According to the Times, she was sentenced Thursday by Beaver County Judge John P. Dohanich to one year of house arrest on electronic monitoring and an additional six years supervision.
Swan was a township employee for 30 years, mostly as secretary, with duties that made her responsible for collecting and check and cash payments and making bank deposits.
After her departure in 2014, township officials determined cash totaling $190,020.63 was missing from four township accounts—the general fund, the sewer fund, the sewer construction fund, and petty cash, according to a criminal complaint.
Township police contacted Beaver County detectives for an investigation. The majority of the missing funds, $150,000, were from the sewer fund, where discrepancies showed cash payments were not documented.
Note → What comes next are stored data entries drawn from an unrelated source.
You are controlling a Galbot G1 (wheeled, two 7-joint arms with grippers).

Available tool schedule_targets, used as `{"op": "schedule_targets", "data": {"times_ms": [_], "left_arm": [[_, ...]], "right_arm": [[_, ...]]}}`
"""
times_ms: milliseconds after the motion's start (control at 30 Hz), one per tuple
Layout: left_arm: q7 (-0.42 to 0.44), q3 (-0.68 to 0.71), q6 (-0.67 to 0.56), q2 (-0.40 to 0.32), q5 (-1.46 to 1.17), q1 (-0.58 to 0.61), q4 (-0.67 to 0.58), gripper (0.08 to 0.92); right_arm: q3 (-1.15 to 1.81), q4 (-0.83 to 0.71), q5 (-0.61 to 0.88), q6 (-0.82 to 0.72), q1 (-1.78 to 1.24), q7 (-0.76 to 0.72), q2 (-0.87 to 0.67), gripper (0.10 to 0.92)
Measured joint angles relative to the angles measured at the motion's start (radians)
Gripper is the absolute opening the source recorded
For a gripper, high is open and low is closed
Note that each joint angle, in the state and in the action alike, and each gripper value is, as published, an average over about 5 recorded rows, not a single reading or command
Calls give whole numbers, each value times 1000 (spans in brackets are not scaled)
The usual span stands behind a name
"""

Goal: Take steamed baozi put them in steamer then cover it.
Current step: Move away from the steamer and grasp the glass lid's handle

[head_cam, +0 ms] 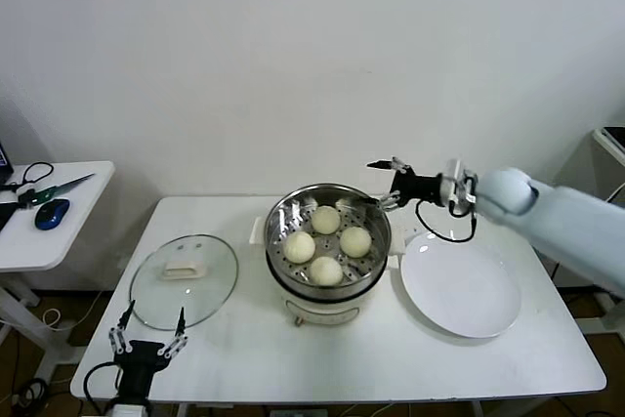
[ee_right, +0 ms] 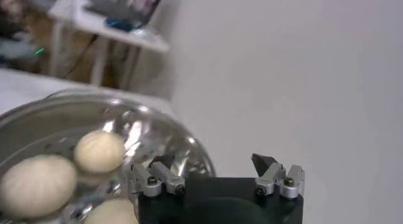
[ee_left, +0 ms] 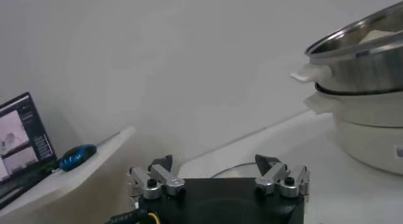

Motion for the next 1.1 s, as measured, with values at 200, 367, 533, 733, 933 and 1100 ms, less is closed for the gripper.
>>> {"op": "schedule_targets", "data": {"times_ms": [200, 367, 533, 733, 933, 1100], "left_arm": [[-20, -8, 1, 0, 29, 0, -13, 823], [-29, -15, 1, 6, 80, 0, -29, 823], [-32, -28, 2, 18, 206, -8, -43, 823], [-30, -27, 0, 40, 501, -14, -59, 823], [3, -1, 22, 67, 828, -30, -43, 823], [3, 29, 39, 85, 1022, -76, 24, 823]], "right_arm": [[346, 77, -67, 18, -325, 120, -12, 823], [636, 139, -120, 14, -590, 187, 18, 823], [886, 195, -168, -10, -824, 233, 70, 823], [1138, 252, -212, -54, -1056, 273, 153, 823], [1318, 276, -255, -71, -1225, 285, 234, 823], [1421, 280, -288, -73, -1319, 285, 289, 823]]}}
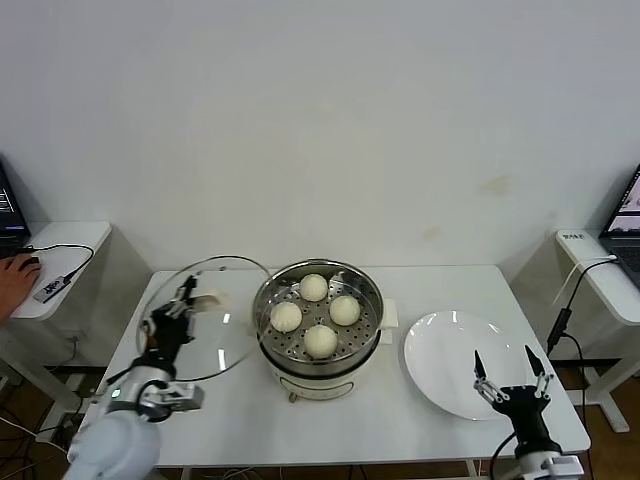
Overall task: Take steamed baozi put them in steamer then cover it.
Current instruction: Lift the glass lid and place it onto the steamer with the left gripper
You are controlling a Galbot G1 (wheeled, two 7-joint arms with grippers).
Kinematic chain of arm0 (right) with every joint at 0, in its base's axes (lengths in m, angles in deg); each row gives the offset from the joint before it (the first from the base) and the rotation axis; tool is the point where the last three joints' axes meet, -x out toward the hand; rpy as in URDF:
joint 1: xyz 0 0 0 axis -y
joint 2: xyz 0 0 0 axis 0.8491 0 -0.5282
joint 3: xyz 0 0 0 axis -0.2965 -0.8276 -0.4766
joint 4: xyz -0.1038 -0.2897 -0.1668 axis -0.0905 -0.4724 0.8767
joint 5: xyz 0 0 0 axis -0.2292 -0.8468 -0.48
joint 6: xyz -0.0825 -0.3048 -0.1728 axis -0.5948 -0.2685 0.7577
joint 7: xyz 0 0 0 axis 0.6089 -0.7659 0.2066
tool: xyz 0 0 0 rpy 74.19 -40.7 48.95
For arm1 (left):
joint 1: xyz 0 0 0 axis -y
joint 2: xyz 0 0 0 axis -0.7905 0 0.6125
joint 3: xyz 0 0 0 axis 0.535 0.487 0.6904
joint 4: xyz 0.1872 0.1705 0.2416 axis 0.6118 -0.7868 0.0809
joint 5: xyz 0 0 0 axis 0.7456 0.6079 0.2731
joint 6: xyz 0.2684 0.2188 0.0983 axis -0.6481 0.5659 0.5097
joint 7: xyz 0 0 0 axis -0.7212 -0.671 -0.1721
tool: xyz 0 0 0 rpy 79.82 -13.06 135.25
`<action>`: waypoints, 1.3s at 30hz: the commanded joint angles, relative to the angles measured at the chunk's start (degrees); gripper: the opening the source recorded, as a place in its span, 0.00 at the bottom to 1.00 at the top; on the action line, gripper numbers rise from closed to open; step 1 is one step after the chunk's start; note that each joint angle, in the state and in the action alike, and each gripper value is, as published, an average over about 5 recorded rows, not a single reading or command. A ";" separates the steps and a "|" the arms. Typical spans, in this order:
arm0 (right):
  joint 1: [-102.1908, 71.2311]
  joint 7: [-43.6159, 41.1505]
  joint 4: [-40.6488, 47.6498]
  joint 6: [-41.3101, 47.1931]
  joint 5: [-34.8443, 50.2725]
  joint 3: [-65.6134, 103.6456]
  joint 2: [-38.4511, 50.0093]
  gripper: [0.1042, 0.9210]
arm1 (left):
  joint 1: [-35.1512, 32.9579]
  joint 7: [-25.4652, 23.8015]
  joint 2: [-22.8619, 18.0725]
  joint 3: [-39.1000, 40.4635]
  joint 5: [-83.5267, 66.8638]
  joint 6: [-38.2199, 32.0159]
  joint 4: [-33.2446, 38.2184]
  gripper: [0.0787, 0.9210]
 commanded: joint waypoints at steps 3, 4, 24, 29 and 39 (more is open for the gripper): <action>0.81 0.66 3.19 -1.25 -9.71 -1.03 -1.92 0.88 | 16.61 -11.17 -10.10 21.00 23.71 7.75 -6.51 0.07; 0.98 0.66 3.36 -1.25 -10.13 -1.32 -2.04 0.88 | 17.69 -11.98 -11.51 21.40 25.48 7.77 -7.36 0.07; 1.28 0.97 4.94 -1.89 -12.98 -3.47 -3.23 0.88 | 23.84 -18.85 -25.67 26.94 34.82 10.62 -15.62 0.07; 1.39 0.97 5.23 -2.01 -12.94 -3.56 -3.09 0.88 | 23.33 -18.43 -26.87 27.01 35.56 10.50 -17.23 0.07; 1.34 0.94 5.62 -2.31 -13.03 -3.89 -2.94 0.88 | 21.87 -17.83 -27.32 26.82 35.58 10.21 -17.61 0.07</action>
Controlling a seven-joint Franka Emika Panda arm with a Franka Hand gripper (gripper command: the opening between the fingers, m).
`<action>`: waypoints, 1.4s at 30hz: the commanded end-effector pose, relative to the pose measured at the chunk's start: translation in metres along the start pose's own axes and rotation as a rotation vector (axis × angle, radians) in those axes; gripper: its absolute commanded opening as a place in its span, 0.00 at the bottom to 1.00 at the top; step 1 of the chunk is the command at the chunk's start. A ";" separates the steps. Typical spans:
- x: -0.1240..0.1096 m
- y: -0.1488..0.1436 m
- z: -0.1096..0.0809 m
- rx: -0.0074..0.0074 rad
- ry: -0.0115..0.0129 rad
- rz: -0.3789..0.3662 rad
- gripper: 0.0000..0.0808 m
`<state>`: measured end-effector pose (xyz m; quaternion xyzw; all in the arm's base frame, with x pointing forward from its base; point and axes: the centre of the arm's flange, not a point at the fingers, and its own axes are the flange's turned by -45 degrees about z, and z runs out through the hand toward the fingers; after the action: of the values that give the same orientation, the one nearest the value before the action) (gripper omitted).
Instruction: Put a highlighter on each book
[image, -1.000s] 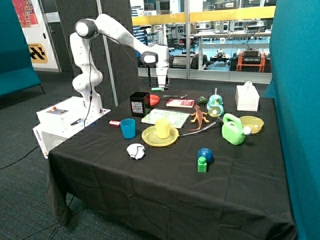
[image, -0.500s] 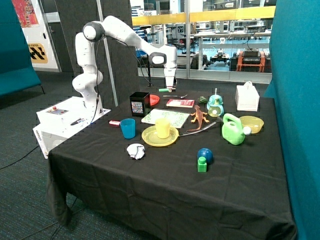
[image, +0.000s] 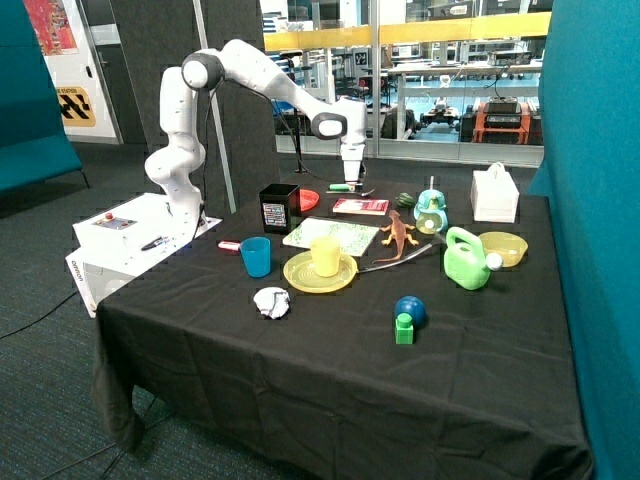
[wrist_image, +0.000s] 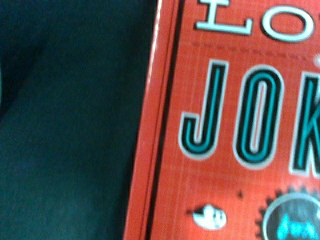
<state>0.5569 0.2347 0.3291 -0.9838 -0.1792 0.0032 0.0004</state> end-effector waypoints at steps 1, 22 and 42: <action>0.016 0.001 0.021 -0.0019 0.0061 0.020 0.00; 0.030 0.001 0.046 -0.0019 0.0061 0.024 0.00; 0.029 0.004 0.043 -0.0019 0.0061 0.015 0.77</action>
<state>0.5845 0.2469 0.2859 -0.9849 -0.1733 -0.0019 -0.0009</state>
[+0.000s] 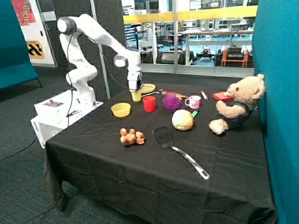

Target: Match the cups with the appropriate bowls

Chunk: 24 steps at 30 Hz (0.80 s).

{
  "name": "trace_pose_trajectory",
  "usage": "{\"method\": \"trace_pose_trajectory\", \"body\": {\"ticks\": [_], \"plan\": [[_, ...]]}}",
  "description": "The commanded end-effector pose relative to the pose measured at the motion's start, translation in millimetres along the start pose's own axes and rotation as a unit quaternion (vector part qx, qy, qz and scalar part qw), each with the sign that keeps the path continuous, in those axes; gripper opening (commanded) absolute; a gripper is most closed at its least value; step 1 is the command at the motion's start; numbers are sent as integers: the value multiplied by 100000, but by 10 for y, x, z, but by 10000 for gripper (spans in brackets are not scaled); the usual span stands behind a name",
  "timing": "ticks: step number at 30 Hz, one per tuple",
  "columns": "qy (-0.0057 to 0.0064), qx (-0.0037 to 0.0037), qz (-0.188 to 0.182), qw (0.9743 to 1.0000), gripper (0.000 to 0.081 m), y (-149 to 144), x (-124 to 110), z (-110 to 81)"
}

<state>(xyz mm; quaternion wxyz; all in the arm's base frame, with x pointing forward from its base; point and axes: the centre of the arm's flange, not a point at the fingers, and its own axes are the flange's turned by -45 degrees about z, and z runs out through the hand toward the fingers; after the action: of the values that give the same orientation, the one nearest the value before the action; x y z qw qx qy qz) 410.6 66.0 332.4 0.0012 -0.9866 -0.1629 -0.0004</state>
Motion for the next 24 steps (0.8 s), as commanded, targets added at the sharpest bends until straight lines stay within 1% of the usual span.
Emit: {"method": "trace_pose_trajectory", "body": {"ticks": [1,18,24], "plan": [[-64,-109,-210,100000,0,-6,2,2],[-64,-108,-783,99997,0,-60,-9,22],[-65,-108,-1122,99994,0,-79,-5,-16]]}}
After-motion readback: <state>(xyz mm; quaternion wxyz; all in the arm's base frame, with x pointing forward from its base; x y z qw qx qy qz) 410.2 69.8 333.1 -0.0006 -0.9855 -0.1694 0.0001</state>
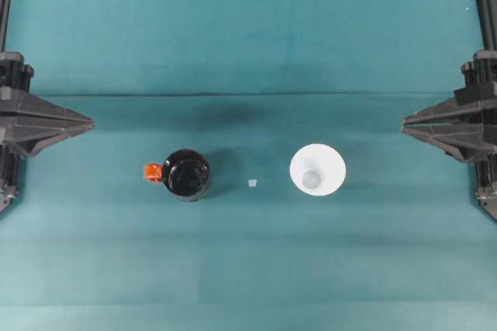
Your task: Put the paper cup into the moved red handle cup holder.
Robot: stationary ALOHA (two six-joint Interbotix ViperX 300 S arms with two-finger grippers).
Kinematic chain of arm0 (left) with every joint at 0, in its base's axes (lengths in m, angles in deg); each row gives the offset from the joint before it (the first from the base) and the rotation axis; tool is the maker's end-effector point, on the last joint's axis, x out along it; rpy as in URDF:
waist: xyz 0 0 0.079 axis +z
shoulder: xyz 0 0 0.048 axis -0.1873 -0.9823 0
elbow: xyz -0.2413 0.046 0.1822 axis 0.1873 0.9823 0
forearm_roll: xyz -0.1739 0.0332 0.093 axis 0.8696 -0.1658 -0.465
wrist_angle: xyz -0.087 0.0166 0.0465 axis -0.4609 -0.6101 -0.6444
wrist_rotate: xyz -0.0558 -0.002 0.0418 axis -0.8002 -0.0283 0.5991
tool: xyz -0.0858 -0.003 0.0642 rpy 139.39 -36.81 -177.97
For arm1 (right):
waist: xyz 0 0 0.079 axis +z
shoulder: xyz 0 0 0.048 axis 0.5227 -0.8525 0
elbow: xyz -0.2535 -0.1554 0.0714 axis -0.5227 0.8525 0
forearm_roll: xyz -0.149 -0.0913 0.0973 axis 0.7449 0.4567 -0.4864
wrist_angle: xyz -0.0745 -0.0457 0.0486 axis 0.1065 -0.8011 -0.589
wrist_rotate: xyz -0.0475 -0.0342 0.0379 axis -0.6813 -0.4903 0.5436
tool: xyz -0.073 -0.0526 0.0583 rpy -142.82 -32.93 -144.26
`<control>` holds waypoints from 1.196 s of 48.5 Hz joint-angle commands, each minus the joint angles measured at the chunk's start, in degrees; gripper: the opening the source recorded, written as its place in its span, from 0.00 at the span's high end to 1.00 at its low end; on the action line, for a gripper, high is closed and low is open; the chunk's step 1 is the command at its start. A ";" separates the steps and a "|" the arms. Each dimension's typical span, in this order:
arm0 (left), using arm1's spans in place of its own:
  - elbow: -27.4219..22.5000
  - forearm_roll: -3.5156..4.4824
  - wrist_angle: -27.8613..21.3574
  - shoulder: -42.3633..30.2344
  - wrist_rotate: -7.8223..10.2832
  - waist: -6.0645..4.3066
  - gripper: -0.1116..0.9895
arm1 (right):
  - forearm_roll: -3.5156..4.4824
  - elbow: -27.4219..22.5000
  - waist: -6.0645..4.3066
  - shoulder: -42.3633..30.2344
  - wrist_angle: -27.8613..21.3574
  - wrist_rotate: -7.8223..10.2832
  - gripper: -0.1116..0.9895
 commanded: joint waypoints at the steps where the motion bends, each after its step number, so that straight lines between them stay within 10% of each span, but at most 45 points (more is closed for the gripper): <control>1: -2.64 -0.35 -1.14 -3.78 -3.69 0.70 0.88 | -0.26 -0.97 -0.79 -1.23 0.26 0.18 0.90; 8: -5.80 -0.70 -6.94 -8.53 -10.02 0.44 0.87 | -5.80 -1.23 -1.93 -2.20 -5.45 3.34 0.98; 32: -13.36 -0.88 -34.98 -18.11 -10.46 -1.41 0.87 | -5.89 -2.72 -3.16 -4.22 -19.34 6.86 0.99; 58: -19.78 -0.88 -39.73 -30.06 -15.03 -2.29 0.87 | -5.89 -5.01 -3.08 -10.28 -23.99 7.73 0.99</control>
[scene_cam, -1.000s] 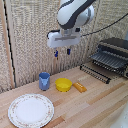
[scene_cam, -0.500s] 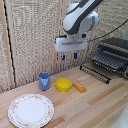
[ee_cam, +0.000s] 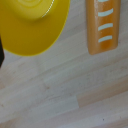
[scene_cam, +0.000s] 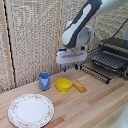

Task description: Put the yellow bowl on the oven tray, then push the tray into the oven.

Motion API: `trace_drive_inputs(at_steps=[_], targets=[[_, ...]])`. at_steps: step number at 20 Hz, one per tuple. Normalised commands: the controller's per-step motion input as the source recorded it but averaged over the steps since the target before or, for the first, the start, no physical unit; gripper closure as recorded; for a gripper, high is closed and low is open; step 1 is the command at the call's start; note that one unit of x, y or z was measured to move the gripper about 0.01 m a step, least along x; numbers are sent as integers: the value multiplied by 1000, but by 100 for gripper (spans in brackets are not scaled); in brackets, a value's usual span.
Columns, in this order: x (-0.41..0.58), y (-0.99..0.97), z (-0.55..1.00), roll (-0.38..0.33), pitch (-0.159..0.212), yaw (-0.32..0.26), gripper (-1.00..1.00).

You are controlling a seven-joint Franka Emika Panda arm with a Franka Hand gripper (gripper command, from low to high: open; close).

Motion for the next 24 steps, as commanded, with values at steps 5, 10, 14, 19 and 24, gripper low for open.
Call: trace_drive_inputs(at_steps=[5, 10, 14, 19, 24], targets=[[0, -61, -434, -41, 0, 13, -100], [71, 69, -359, -72, -7, 52, -100], [44, 259, -216, -94, -1, 33, 100], [0, 333, -51, -108, 0, 30, 100], [14, 310, -11, -107, 17, 19, 100]])
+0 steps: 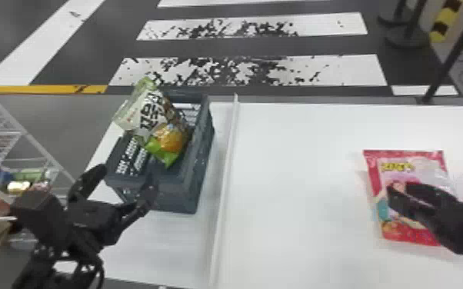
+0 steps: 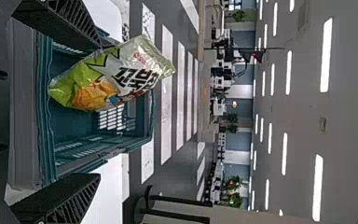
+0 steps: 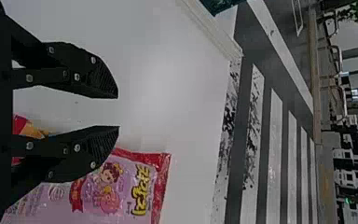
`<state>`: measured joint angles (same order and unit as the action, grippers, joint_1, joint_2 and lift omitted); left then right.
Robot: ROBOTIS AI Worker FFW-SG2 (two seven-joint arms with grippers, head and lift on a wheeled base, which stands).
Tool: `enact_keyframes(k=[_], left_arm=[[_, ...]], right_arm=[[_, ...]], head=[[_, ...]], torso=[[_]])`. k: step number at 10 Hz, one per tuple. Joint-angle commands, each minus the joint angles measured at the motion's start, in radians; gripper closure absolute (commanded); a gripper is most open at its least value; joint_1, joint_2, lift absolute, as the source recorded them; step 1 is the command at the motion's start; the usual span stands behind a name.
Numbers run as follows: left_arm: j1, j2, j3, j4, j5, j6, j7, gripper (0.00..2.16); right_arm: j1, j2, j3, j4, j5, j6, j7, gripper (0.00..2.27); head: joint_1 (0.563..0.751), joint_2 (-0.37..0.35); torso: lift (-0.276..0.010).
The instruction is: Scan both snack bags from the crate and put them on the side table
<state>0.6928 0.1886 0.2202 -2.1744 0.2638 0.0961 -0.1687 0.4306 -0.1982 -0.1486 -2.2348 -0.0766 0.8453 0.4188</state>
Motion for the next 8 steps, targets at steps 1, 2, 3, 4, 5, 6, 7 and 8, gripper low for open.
enact_keyframes(k=[1, 2, 3, 4, 5, 6, 7, 8], left_arm=[[0.001, 0.0, 0.001, -0.001, 0.0, -0.008, -0.002, 0.0], [0.002, 0.0, 0.001, -0.001, 0.0, -0.008, -0.002, 0.0], [0.002, 0.0, 0.001, -0.001, 0.0, -0.008, -0.002, 0.0], [0.004, -0.001, 0.002, 0.001, 0.0, -0.008, -0.002, 0.0], [0.004, -0.001, 0.002, 0.002, 0.0, -0.011, -0.002, 0.0], [0.005, -0.003, 0.004, 0.005, 0.0, -0.011, -0.002, 0.0], [0.005, -0.003, 0.004, 0.01, 0.0, -0.011, -0.002, 0.0], [0.005, -0.003, 0.004, 0.013, 0.0, -0.011, -0.002, 0.0]], right_arm=[[-0.035, 0.002, -0.075, 0.026, 0.011, 0.025, -0.035, 0.02], [-0.058, 0.0, -0.14, 0.077, 0.012, 0.025, -0.055, 0.03], [-0.087, -0.003, -0.2, 0.147, 0.011, 0.025, -0.071, 0.04], [-0.116, -0.032, -0.241, 0.233, 0.011, 0.019, -0.078, 0.05], [-0.147, -0.072, -0.258, 0.325, 0.006, -0.008, -0.097, 0.05], [-0.184, -0.099, -0.273, 0.409, -0.005, -0.036, -0.095, 0.05], [-0.219, -0.127, -0.272, 0.482, -0.014, -0.057, -0.094, 0.05], [-0.256, -0.144, -0.263, 0.535, -0.014, -0.064, -0.086, 0.05]], head=[[0.695, 0.087], [0.695, 0.058], [0.695, 0.003], [0.695, -0.07], [0.695, -0.134], [0.695, -0.161], [0.695, -0.214], [0.695, -0.245]], torso=[[-0.087], [-0.087], [-0.087], [-0.087], [-0.087], [-0.087], [-0.087], [-0.087]])
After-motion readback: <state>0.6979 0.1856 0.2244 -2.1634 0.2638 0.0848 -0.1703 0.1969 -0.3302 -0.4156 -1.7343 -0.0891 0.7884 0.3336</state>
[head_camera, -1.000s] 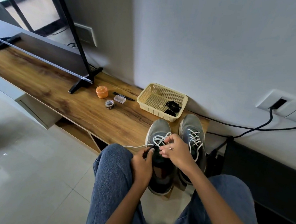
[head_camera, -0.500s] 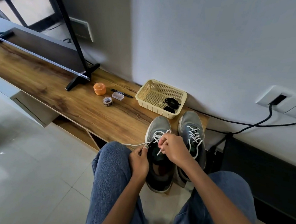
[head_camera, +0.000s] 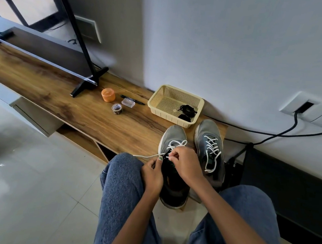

Swan deposited checks, but took the cash payments, failing to deposit $20,251.24 in garbage collection fees; $10,694.39 in petty cash; and $150,000 in cash payments for sewer fees between January 2006 and July 2013, according to a criminal complaint.
Swan also failed to deposit $9,075 in required payments for sewer tap-in fees from March 2007 to August 2007, according to court documents.
Her attorney, Kenneth Fawcett, asked the judge to consider house arrest for Swan instead of a jail term because the Times reports she has numerous serious health conditions, including lupus, back problems and had previously undergone treatment for bladder cancer that is now in remission. The judge asked Swan if she wanted to say anything, and she said she did not.